EXERCISE GOAL: Find the lines below that include the word "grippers" and report how many there are, with no other text.
─── COLLECTED DATA ───
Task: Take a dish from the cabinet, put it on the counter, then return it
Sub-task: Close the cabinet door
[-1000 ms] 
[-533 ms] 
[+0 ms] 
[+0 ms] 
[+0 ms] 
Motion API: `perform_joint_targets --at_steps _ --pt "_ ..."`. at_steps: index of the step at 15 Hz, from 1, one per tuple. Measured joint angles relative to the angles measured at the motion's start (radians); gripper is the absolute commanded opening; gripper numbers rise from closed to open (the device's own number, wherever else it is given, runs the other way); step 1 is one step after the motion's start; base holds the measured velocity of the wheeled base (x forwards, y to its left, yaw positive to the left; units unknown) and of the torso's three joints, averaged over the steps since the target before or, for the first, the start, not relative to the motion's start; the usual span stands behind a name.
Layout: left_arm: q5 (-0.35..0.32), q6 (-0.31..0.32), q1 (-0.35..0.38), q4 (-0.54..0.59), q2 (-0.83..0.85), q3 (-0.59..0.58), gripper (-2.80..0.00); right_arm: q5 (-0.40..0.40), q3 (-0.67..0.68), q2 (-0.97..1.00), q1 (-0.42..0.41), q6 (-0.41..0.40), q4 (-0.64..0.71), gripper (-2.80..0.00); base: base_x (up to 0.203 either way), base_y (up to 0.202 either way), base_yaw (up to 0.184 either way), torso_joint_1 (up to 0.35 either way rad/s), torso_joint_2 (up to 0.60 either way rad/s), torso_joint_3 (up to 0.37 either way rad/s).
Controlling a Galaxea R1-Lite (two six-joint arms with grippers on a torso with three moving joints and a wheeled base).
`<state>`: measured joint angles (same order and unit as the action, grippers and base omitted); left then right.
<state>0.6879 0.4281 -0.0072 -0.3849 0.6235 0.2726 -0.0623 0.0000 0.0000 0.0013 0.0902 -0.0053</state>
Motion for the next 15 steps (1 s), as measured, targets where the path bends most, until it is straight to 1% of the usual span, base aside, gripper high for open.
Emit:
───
TASK OUTPUT: 2